#### WHAT TO PRODUCE
Your output should be the listing itself, repeated exactly.

#### PROVIDED DATA
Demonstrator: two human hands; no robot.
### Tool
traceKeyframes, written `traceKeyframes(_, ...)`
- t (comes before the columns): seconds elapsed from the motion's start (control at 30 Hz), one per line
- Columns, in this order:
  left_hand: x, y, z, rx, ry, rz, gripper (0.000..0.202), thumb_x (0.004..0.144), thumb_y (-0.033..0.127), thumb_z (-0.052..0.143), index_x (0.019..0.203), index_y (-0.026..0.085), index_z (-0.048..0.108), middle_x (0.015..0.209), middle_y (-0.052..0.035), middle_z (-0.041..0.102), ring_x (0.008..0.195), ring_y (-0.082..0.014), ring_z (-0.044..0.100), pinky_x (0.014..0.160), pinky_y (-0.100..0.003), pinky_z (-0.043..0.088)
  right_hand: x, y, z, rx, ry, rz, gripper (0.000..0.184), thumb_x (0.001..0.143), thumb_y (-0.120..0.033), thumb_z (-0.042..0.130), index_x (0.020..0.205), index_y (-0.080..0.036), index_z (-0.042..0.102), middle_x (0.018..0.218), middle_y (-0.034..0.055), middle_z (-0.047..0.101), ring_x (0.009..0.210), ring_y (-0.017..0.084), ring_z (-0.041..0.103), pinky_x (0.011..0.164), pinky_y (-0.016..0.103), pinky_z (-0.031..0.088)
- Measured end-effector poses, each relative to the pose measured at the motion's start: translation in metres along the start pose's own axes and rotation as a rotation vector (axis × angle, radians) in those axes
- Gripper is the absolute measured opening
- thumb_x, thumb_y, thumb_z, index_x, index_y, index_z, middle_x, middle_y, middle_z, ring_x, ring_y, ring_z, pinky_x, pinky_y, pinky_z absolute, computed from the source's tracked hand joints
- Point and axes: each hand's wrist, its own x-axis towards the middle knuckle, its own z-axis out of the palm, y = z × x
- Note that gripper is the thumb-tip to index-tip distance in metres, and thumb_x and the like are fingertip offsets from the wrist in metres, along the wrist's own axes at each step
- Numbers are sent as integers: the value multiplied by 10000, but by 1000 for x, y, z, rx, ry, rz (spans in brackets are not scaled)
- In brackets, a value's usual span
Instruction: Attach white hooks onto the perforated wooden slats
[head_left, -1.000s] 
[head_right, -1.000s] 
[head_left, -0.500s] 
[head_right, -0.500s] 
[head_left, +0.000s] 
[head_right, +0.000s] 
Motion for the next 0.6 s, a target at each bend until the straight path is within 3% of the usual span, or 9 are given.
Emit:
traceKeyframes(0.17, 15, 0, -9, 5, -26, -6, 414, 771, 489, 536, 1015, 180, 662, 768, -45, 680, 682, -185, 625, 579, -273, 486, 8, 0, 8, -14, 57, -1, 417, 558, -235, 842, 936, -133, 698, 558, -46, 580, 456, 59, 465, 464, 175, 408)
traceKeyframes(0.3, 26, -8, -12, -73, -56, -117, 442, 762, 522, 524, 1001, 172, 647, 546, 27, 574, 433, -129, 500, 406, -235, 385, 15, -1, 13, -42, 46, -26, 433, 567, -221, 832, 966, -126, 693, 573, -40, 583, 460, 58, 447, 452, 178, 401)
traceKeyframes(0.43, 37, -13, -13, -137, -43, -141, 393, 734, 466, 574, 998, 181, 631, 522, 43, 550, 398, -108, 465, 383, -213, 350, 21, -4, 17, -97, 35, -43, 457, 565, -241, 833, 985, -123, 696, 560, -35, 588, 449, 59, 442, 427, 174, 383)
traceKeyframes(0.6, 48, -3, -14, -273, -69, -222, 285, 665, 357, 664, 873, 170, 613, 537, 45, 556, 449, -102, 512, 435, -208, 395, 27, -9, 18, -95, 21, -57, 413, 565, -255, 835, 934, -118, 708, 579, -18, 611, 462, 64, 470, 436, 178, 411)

#### EXPECTED ANSWER
Demonstrator: two human hands; no robot.
### Tool
traceKeyframes, written `traceKeyframes(_, ...)`
- t (comes before the columns): seconds elapsed from the motion's start (control at 30 Hz), one per line
- Columns, in this order:
  left_hand: x, y, z, rx, ry, rz, gripper (0.000..0.202), thumb_x (0.004..0.144), thumb_y (-0.033..0.127), thumb_z (-0.052..0.143), index_x (0.019..0.203), index_y (-0.026..0.085), index_z (-0.048..0.108), middle_x (0.015..0.209), middle_y (-0.052..0.035), middle_z (-0.041..0.102), ring_x (0.008..0.195), ring_y (-0.082..0.014), ring_z (-0.044..0.100), pinky_x (0.014..0.160), pinky_y (-0.100..0.003), pinky_z (-0.043..0.088)
  right_hand: x, y, z, rx, ry, rz, gripper (0.000..0.184), thumb_x (0.001..0.143), thumb_y (-0.120..0.033), thumb_z (-0.042..0.130), index_x (0.020..0.205), index_y (-0.080..0.036), index_z (-0.042..0.102), middle_x (0.018..0.218), middle_y (-0.034..0.055), middle_z (-0.047..0.101), ring_x (0.009..0.210), ring_y (-0.017..0.084), ring_z (-0.041..0.103), pinky_x (0.011..0.164), pinky_y (-0.016..0.103), pinky_z (-0.031..0.088)
- Measured end-effector poses, each relative to the pose measured at the motion's start: translation in metres along the start pose's own axes and rotation as a rotation vector (axis × angle, radians) in those axes
- Gripper is the absolute measured opening
- thumb_x, thumb_y, thumb_z, index_x, index_y, index_z, middle_x, middle_y, middle_z, ring_x, ring_y, ring_z, pinky_x, pinky_y, pinky_z absolute, computed from the source's tracked hand joints
- Point and axes: each hand's wrist, its own x-axis towards the middle knuckle, its own z-axis out of the palm, y = z × x
- Note that gripper is the thumb-tip to index-tip distance in metres, and thumb_x and the like are fingertip offsets from the wrist in metres, along the wrist's own axes at each step
- Numbers are sent as integers: the value multiplied by 10000, but by 1000 for x, y, z, rx, ry, rz (spans in brackets are not scaled)
- In brackets, a value's usual span
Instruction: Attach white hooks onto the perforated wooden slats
[head_left, -1.000s] 
[head_right, -1.000s] 
[head_left, -0.500s] 
[head_right, -0.500s] 
[head_left, +0.000s] 
[head_right, +0.000s] 
Motion for the next 0.6 s, a target at each bend until the straight path is within 3% of the usual span, or 9 are given.
Emit:
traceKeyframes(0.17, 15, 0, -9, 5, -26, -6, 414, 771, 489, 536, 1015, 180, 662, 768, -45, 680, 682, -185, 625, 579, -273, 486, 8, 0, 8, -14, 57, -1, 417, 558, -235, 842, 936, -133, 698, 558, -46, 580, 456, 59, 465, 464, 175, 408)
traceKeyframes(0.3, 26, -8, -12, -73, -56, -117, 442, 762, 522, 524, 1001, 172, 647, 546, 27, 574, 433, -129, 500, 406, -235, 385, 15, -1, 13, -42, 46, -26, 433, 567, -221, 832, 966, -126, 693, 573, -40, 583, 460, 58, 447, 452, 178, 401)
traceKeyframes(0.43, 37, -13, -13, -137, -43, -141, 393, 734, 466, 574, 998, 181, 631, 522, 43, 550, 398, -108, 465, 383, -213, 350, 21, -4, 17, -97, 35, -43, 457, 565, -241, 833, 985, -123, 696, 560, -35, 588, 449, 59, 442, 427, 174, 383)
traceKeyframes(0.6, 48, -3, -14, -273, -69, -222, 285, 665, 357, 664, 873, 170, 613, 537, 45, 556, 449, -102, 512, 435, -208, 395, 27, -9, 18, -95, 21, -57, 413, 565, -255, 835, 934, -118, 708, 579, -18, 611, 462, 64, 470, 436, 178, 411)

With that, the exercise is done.